Saved entries ::
----

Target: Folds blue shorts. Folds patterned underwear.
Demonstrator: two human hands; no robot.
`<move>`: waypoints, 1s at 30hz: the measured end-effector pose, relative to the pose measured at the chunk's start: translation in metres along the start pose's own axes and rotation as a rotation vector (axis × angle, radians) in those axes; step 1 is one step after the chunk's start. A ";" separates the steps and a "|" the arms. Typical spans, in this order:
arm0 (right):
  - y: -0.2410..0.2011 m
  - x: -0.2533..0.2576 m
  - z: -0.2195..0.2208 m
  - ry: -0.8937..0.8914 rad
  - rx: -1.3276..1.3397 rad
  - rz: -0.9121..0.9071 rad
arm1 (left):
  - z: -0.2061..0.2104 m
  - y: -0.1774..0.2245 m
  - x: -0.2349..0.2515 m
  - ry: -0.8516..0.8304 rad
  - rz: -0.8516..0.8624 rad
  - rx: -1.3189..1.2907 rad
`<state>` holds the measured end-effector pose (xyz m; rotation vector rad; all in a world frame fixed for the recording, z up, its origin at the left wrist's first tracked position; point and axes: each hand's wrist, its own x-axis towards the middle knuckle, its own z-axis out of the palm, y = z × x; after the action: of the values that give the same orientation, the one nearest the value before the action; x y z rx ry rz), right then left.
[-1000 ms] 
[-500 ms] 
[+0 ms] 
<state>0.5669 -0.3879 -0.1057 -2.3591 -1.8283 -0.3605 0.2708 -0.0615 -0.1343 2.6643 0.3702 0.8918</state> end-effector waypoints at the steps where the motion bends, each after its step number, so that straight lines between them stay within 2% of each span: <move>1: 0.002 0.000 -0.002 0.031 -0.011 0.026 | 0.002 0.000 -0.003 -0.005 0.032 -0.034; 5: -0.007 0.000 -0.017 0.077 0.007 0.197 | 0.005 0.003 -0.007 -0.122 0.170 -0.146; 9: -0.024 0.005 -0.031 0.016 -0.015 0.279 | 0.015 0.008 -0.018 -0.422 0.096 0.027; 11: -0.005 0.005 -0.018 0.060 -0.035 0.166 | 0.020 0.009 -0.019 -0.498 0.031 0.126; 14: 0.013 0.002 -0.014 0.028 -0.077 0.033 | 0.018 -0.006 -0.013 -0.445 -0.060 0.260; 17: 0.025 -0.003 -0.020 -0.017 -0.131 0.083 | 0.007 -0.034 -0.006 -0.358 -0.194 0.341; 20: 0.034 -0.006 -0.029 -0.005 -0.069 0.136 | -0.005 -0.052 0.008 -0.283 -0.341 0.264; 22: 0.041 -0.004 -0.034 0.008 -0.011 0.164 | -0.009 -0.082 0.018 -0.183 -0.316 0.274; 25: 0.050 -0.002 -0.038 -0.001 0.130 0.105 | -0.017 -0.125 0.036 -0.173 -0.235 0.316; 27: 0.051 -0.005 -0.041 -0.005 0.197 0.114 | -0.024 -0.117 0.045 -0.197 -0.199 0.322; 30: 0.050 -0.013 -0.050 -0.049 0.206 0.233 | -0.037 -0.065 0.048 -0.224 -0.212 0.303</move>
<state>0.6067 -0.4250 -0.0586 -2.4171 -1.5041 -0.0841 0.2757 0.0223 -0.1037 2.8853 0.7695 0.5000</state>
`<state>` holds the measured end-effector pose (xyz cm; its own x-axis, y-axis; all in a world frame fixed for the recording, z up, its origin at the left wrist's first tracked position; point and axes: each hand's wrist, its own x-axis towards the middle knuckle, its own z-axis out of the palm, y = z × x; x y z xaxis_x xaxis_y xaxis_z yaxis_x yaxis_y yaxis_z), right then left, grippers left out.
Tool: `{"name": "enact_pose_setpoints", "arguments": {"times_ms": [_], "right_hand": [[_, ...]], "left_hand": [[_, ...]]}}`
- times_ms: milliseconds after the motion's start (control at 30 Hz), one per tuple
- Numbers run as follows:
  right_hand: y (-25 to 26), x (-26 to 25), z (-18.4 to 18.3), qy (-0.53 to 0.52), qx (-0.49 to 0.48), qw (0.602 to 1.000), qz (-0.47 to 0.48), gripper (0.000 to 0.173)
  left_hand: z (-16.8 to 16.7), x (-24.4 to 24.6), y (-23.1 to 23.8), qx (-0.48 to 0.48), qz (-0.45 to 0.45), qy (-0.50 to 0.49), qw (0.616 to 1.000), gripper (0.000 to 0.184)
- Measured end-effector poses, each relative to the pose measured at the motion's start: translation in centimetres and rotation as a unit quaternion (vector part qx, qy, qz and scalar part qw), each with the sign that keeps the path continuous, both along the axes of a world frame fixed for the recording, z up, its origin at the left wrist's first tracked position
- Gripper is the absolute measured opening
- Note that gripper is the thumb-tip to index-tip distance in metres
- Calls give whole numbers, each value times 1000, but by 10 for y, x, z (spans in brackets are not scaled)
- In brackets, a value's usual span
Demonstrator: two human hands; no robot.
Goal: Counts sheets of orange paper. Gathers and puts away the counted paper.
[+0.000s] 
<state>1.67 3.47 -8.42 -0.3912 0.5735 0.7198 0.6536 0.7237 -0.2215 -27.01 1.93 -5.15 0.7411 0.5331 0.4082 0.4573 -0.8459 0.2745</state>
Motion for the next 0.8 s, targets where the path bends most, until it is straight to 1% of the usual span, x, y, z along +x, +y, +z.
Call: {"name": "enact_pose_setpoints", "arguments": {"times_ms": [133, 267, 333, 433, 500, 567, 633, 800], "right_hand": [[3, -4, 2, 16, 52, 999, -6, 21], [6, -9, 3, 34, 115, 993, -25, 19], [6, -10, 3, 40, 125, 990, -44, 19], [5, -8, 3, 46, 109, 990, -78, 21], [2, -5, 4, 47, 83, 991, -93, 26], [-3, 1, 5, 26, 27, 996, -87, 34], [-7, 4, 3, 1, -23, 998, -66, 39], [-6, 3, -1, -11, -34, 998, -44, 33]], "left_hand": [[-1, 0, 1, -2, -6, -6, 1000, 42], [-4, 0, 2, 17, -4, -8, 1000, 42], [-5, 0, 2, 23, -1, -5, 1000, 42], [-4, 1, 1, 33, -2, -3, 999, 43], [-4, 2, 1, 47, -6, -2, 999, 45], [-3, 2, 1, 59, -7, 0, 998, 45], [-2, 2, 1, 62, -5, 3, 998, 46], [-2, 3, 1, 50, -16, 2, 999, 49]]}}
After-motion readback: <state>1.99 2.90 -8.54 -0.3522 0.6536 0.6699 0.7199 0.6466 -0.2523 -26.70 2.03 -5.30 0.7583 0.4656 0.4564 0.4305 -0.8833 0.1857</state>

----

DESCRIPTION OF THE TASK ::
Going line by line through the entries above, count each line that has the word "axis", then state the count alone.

SOLUTION BELOW ::
3